B. They would see the current state of the file, up to the last bit written by the command.

C. They would see the current of the file through the last completed block.

D. They would see no content until the whole file written and closed.

As I see it, because the file is splitted into blocks, when each block is put in the HDFS it becomes available, so my answer is C, but I do need a verification for it...

2. You need to move a file titled “weblogs” into HDFS. When you try to copy the file, you can’t. You know you have ample space on your DataNodes. Which action should you take to relieve this situation and store more files in HDFS?
A. Increase the block size on all current files in HDFS.

B. Increase the block size on your remaining files.

C. Decrease the block size on your remaining files.

D. Increase the amount of memory for the NameNode.

E. Increase the number of disks (or size) for the NameNode.

F. Decrease the block size on all current files in HDFS.

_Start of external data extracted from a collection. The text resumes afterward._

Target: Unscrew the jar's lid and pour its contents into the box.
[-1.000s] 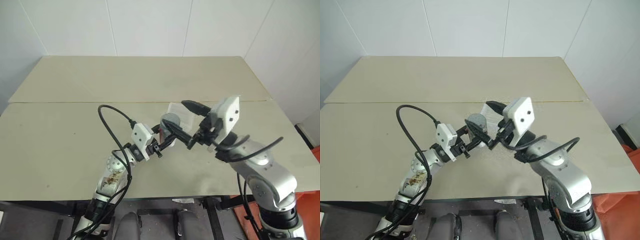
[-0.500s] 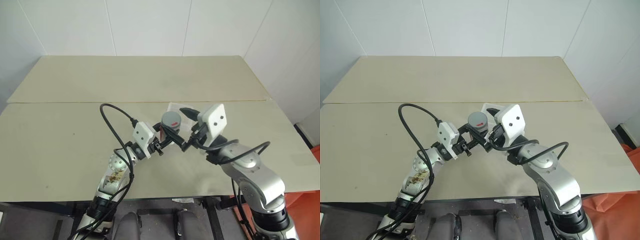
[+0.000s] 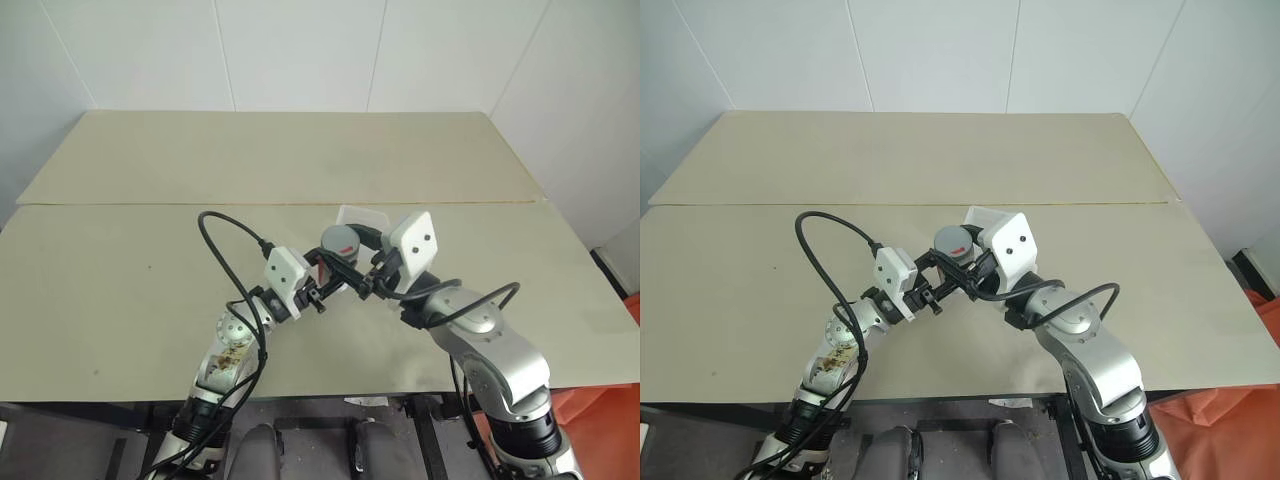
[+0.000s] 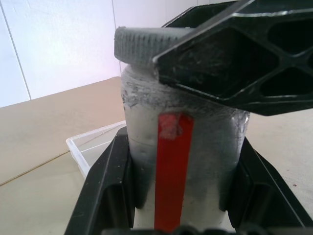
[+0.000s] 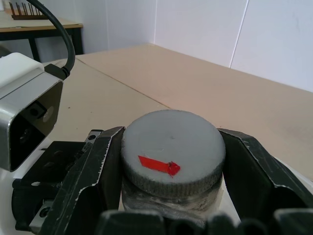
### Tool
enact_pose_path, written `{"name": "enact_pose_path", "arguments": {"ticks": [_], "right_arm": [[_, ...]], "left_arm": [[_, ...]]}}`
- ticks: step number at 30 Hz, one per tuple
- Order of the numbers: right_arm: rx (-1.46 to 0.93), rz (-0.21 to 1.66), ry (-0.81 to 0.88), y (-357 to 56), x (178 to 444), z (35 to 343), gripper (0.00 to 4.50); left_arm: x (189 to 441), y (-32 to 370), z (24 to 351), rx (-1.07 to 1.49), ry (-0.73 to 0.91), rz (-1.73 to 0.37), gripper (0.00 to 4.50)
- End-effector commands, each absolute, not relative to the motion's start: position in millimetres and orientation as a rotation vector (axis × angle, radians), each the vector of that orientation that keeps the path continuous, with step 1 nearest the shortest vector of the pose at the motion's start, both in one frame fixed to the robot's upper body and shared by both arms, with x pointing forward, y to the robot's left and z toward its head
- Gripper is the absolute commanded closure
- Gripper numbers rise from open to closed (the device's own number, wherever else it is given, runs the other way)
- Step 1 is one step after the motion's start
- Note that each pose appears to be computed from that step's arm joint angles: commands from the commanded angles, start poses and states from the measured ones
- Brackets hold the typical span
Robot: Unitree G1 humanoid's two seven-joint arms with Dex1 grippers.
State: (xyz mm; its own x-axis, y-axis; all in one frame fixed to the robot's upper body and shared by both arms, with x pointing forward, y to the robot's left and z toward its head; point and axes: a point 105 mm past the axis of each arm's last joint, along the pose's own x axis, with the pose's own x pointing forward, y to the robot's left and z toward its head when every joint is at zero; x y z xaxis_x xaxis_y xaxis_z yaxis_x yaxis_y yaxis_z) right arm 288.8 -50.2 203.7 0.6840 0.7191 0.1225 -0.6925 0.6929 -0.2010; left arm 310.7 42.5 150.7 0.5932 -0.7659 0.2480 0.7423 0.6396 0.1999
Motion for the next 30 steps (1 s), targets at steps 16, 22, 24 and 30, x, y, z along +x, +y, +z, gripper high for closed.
{"name": "enact_pose_path", "arguments": {"ticks": [16, 22, 24, 30], "right_arm": [[-0.230, 1.452, -0.276, -53, 277, 228, 1.73], [-0.356, 1.801, -0.210, -54, 292, 227, 1.73], [-0.407, 1.876, -0.214, -52, 297, 228, 1.73], [-0.420, 1.951, -0.135, -41, 312, 228, 1.73]], "left_arm": [[277, 27, 168, 0.028, -0.372, -1.132, 2.57], [273, 24, 169, 0.026, -0.378, -1.142, 2.57], [272, 24, 168, 0.021, -0.378, -1.133, 2.57], [268, 21, 165, 0.008, -0.376, -1.109, 2.57]]}}
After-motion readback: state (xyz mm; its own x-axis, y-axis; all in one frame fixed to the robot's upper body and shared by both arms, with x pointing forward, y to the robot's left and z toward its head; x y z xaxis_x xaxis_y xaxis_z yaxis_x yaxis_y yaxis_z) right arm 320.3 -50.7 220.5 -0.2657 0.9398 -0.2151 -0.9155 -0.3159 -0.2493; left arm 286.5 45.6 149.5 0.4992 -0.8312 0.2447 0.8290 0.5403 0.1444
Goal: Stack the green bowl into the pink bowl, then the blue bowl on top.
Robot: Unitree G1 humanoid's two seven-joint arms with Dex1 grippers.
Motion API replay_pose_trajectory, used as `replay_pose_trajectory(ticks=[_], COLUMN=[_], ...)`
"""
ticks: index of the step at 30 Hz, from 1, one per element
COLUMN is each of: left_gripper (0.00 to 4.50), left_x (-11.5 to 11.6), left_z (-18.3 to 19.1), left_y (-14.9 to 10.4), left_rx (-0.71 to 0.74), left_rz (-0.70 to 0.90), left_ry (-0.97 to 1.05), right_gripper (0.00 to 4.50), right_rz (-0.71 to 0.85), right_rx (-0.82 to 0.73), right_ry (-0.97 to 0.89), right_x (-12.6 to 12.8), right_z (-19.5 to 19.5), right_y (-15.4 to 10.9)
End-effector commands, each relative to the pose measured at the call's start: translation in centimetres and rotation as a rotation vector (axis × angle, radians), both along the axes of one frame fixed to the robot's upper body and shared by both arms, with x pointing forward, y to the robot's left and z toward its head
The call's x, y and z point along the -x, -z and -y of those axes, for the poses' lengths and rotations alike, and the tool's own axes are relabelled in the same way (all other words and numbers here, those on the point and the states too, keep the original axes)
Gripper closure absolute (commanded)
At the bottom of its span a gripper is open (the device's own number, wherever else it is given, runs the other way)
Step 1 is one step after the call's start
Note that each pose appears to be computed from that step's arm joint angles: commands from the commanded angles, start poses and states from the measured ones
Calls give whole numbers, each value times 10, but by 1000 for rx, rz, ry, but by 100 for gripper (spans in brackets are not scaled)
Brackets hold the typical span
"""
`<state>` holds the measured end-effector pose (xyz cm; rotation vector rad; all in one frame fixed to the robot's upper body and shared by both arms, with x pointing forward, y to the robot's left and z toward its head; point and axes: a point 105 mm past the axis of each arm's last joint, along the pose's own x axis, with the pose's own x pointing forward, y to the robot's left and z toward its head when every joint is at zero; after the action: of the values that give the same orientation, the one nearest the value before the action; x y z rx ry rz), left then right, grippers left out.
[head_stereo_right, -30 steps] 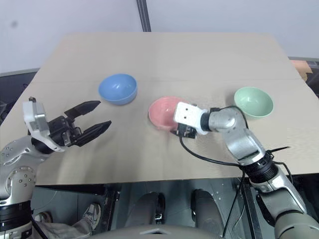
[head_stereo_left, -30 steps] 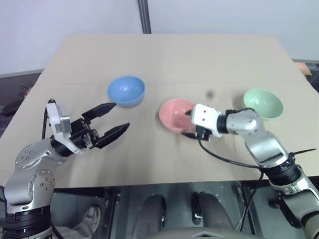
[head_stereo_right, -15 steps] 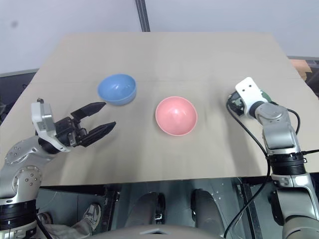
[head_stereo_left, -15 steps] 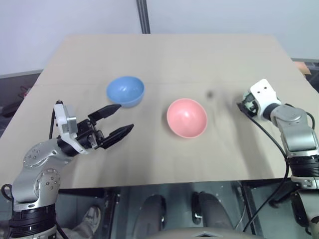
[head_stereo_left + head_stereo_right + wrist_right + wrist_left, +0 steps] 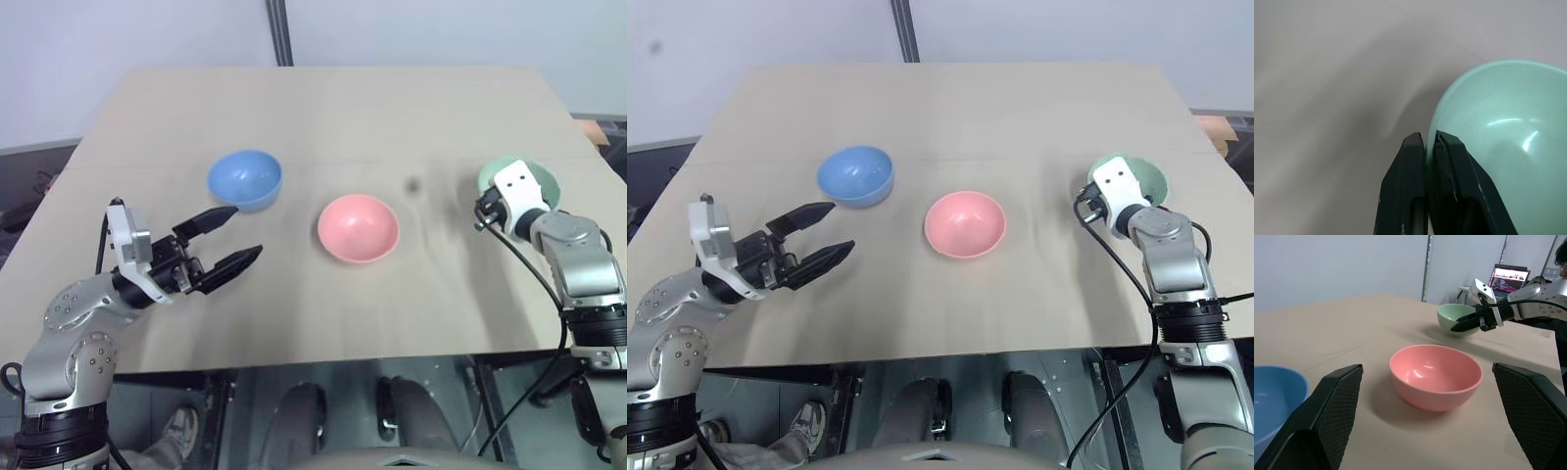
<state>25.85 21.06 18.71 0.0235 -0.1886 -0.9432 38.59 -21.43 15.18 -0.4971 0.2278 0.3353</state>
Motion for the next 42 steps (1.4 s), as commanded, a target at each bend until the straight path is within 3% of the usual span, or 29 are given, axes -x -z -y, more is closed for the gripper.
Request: replay_pose_trajectory(ticks=[1, 4, 6, 10, 14, 15, 18, 23, 25, 29, 32, 36, 39, 42], left_gripper=[0, 0, 0, 0, 0, 0, 0, 0, 0, 0, 0, 0, 85, 230], left_x=[-2, -15, -23, -34, -42, -45, -55, -64, -71, -89, -105, -123, -129, -134], left_z=[-2, -12, -18, -26, -26, -25, -26, -27, -29, -20, -11, 0, 6, 11], left_y=[-6, -8, -9, -22, -27, -27, -22, -14, -12, 2, 0, 9, 15, 17], left_rx=[-11, -11, -12, 5, -4, -15, -119, -266, -331, -635, -836, -984, -1036, -1061], left_rz=[33, 66, 72, 109, 132, 135, 141, 137, 119, 50, 90, 55, 73, 78], left_ry=[-47, -173, -244, -325, -361, -374, -460, -520, -563, -524, -472, -402, -346, -309], right_gripper=[444, 444, 444, 444, 444, 390, 305, 77, 77, 77, 77, 77, 69, 69], right_rz=[197, 252, 236, 91, 20, 30, 66, 154, 173, 201, 168, 163, 172, 188], right_rx=[-27, -136, -183, -101, -66, -46, -1, 2, -39, -245, -260, -266, -279, -295], right_ry=[-236, -652, -796, -1052, -1029, -998, -962, -901, -890, -870, -789, -682, -657, -638], right_x=[12, 61, 86, 123, 109, 100, 86, 83, 88, 104, 105, 101, 102, 105], right_z=[-47, -125, -151, -193, -200, -200, -197, -188, -183, -169, -150, -131, -128, -125], right_y=[-51, -72, -75, -44, -21, -19, -18, -33, -42, -72, -66, -61, -63, -66])
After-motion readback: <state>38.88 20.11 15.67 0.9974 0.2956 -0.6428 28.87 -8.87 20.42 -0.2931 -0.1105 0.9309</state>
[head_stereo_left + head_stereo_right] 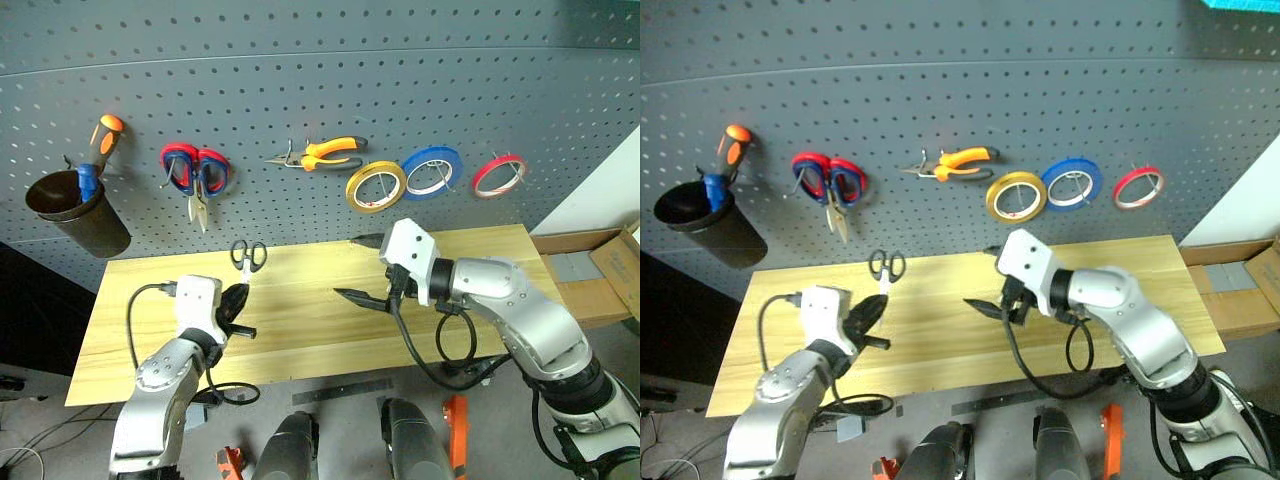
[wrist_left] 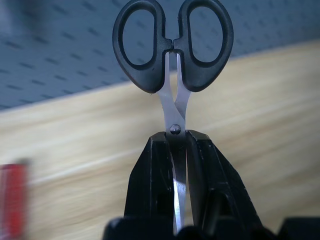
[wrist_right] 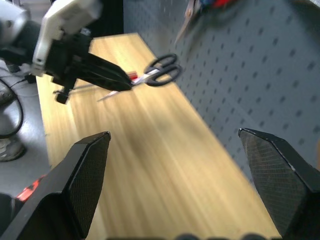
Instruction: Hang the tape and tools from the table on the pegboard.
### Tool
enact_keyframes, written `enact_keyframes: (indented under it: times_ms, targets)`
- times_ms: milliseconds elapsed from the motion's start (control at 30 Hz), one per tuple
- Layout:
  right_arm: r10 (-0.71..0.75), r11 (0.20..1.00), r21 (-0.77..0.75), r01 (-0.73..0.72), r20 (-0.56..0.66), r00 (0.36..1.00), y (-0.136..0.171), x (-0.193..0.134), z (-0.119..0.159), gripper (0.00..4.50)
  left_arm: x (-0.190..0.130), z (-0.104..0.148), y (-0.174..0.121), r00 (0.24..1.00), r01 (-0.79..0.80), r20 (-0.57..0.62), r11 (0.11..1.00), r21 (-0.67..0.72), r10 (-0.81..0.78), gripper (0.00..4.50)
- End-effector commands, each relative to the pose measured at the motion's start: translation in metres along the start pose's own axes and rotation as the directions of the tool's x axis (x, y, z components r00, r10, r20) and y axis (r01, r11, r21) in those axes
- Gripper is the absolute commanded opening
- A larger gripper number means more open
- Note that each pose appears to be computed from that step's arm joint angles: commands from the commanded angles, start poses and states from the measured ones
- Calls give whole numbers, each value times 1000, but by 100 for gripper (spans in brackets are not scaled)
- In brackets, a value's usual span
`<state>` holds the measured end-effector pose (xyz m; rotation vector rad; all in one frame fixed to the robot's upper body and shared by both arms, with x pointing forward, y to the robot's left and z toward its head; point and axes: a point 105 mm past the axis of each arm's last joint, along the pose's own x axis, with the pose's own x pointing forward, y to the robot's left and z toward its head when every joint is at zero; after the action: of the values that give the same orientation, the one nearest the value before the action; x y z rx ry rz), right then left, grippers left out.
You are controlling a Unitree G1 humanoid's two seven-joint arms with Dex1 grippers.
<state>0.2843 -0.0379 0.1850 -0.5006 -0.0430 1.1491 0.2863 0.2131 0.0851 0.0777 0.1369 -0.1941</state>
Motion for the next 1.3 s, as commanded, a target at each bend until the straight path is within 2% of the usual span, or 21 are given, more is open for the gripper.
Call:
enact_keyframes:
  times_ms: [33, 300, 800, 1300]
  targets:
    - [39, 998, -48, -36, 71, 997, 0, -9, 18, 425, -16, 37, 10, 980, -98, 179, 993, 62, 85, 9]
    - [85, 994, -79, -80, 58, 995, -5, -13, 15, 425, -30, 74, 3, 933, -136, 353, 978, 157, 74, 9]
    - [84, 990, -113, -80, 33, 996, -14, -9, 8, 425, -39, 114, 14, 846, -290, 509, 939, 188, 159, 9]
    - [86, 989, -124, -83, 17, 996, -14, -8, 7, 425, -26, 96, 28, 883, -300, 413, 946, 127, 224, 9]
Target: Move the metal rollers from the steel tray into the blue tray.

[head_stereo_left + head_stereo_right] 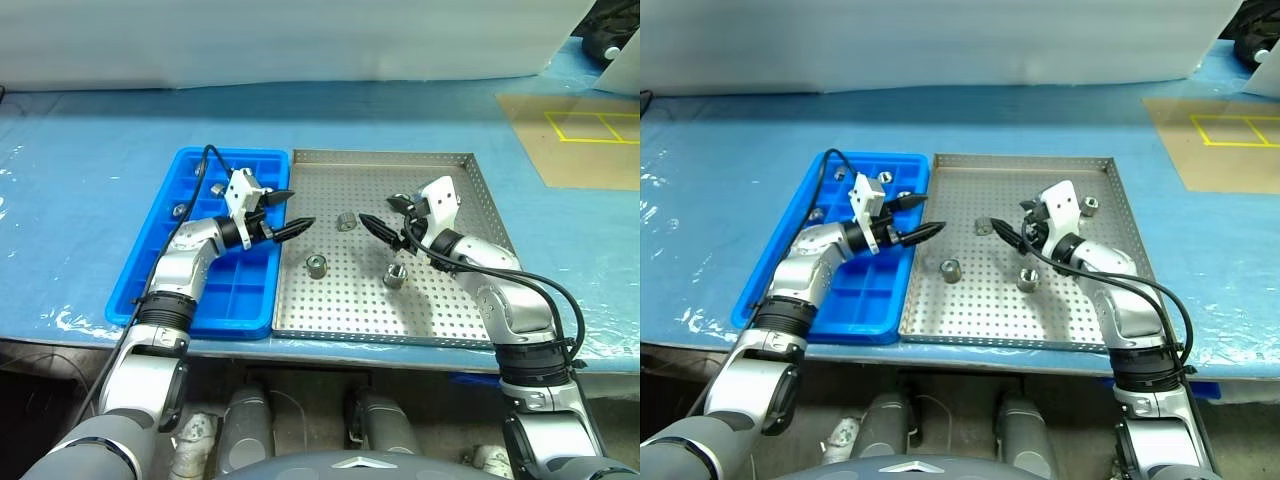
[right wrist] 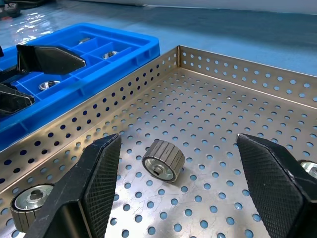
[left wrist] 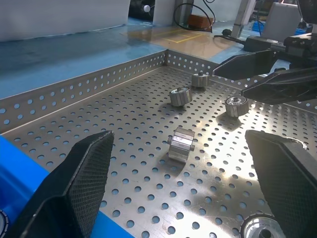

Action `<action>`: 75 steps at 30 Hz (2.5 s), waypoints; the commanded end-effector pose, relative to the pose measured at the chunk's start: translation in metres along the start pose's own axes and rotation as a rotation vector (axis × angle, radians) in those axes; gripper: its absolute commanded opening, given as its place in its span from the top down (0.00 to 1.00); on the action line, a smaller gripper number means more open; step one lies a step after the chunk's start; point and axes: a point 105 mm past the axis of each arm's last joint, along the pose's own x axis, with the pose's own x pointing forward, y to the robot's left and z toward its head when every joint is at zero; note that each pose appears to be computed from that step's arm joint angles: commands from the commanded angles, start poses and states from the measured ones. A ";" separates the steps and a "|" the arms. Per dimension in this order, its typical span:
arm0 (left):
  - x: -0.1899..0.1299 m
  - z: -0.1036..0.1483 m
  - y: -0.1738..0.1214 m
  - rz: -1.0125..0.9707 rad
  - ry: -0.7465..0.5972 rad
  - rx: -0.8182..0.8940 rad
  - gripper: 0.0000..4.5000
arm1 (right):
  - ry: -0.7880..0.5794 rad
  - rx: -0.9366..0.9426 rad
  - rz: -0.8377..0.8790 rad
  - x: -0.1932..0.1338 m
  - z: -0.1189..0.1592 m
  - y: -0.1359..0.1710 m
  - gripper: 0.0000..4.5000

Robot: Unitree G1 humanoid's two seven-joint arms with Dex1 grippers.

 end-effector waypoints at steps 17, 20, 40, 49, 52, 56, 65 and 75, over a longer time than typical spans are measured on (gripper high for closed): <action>0.001 0.012 0.002 0.008 -0.036 0.044 0.00 | -0.043 -0.032 -0.003 0.000 0.012 0.002 0.15; 0.013 0.020 0.010 0.032 -0.036 0.055 0.00 | -0.045 -0.037 -0.013 0.000 0.013 0.001 0.15; 0.095 0.010 0.001 -0.164 0.367 0.289 0.00 | -0.063 -0.040 -0.176 -0.040 0.013 -0.001 0.15; 0.106 -0.016 -0.004 -0.081 0.443 0.251 0.00 | -0.053 -0.041 -0.270 -0.054 0.009 -0.007 0.15; 0.106 -0.027 -0.004 -0.036 0.476 0.240 0.00 | -0.045 -0.042 -0.285 -0.057 0.007 -0.007 0.15; 0.102 -0.041 0.001 0.031 0.535 0.230 0.00 | -0.039 -0.043 -0.295 -0.058 0.006 -0.007 0.15; 0.094 -0.054 0.003 0.053 0.591 0.233 0.00 | -0.035 -0.049 -0.317 -0.059 0.005 -0.010 0.15; 0.090 -0.055 0.003 0.024 0.589 0.236 0.48 | -0.036 -0.049 -0.322 -0.057 0.005 -0.011 0.14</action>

My approach for this one is that the file is probably small enough to fit, but a much larger block will be allocated for it, and so if you decrease the block size it will "defragment" some of the gaps - I can't figure out though, if it is a good approach to do this for the remaining files or all the files... or even if my approach is correct

Thank you!!

2

2 Answers

0
votes
  1. If the writer has not used Hflush, then the reader will see an error as block has not been finalized yet. So I will got with D.

Here are two links for this https://issues.apache.org/jira/browse/HDFS-1907 Hadoop HDFS: Read sequence files that are being written

  1. One of the error in this situation will that the Name node is not aware of the spaces in HDFS. So I wll go with E in this case.

Links: error while copying the files from local file system to HDFS in Hadoop

0
votes

For the first question, see the discussion in another SO question. In that discussion, the answer could be either C or D, depending on what the question is trying to ask. Files are copied block by block, and there is technically a way to see the file being written through the last block, but it's under a file with a different name.

For the second, one approach (answer C) is to have the remaining files fill the gaps in between the blocks of the files that already exist. Your assumption that small files have large blocks allocated is incorrect - files only take up as much space as they need. According to Hadoop: The Definitive Guide

Unlike a filesystem for a single disk, a file in HDFS that is smaller than a single block does not occupy a full block’s worth of underlying storage.